He rolled off the table and dropped unconscious onto the rug.

Grabbing their suitcases, Annie’s father hurried her through the motel parking lot. When they passed a cream-colored
BMW
with a Florida license plate, Annie said that just this morning she’d noticed the same car, with the same plate numbers, in the truck stop where they’d had breakfast in Memphis. Her father said, “Good girl,” and he used the gun to smash the BMW’s headlights.

Two hours later, they stopped at a service station and he bought her candy bars, so many that they fell out of his arms all over the seat, like a shelf had collapsed on a candy rack.

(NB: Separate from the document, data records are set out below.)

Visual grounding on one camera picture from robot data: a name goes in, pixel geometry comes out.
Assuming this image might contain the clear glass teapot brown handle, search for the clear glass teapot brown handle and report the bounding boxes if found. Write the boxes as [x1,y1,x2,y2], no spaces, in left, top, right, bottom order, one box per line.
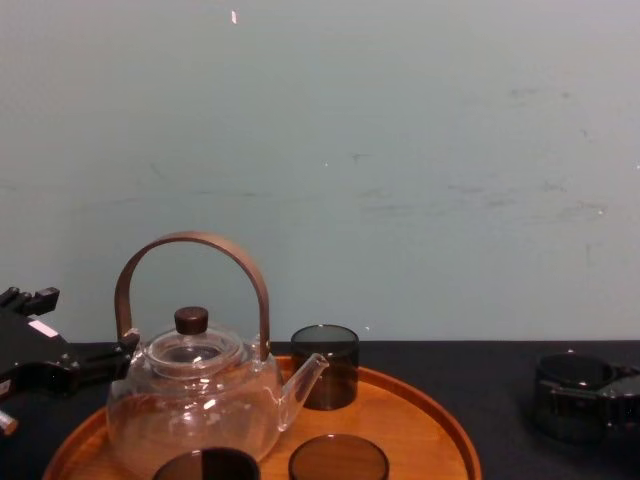
[105,230,330,477]

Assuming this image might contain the glass teapot lid brown knob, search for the glass teapot lid brown knob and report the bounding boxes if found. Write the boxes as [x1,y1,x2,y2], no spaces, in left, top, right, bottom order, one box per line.
[147,305,247,377]

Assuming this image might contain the black table cloth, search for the black table cloth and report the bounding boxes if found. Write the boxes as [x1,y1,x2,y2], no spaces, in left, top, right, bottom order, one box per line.
[0,339,640,480]

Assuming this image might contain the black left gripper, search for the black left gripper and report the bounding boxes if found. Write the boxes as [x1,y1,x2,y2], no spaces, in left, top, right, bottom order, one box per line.
[0,286,142,401]

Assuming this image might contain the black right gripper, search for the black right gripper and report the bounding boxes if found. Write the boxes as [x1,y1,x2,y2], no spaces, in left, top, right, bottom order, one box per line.
[548,365,640,434]

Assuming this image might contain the round brown wooden tray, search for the round brown wooden tray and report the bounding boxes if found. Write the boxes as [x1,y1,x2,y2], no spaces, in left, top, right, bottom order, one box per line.
[41,355,484,480]

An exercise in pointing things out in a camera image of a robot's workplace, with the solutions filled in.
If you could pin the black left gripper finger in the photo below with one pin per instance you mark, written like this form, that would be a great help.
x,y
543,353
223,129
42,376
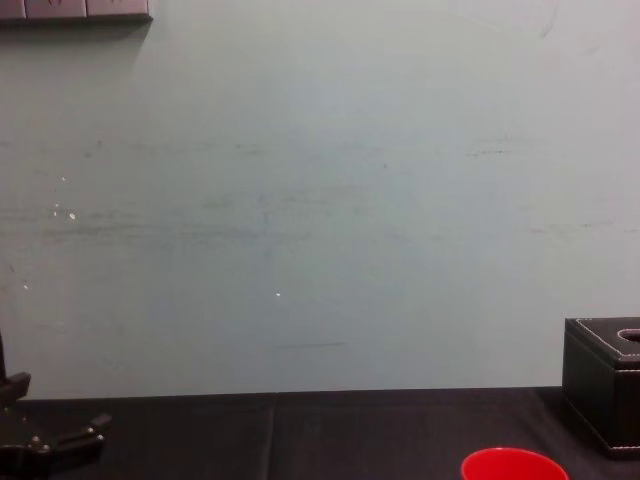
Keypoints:
x,y
80,436
15,387

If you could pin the black table cloth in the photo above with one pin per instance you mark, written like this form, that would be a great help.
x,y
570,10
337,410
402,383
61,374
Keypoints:
x,y
300,440

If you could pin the red plastic cup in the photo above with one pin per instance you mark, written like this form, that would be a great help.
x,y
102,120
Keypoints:
x,y
515,466

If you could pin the black leather tissue box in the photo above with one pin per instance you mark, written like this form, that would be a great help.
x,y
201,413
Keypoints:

“Who was that man back there?” she asked him.

“The Crocodile,” he said, nodding, breathing carefully. “Tick tock tick tock.” The Crocodile who’d chased after Captain Hook was one of her father’s favorite names for their pursuers. “That was a little scary, wasn’t it? You did great, Annie. You did. A-plus. You saved us.” He pressed her small hands against his puffed-out cheeks, making a funny splattery noise as he pushed in on her fingers. Although she was still frightened, the noise made her laugh. She poked her fingers in his cheeks hard.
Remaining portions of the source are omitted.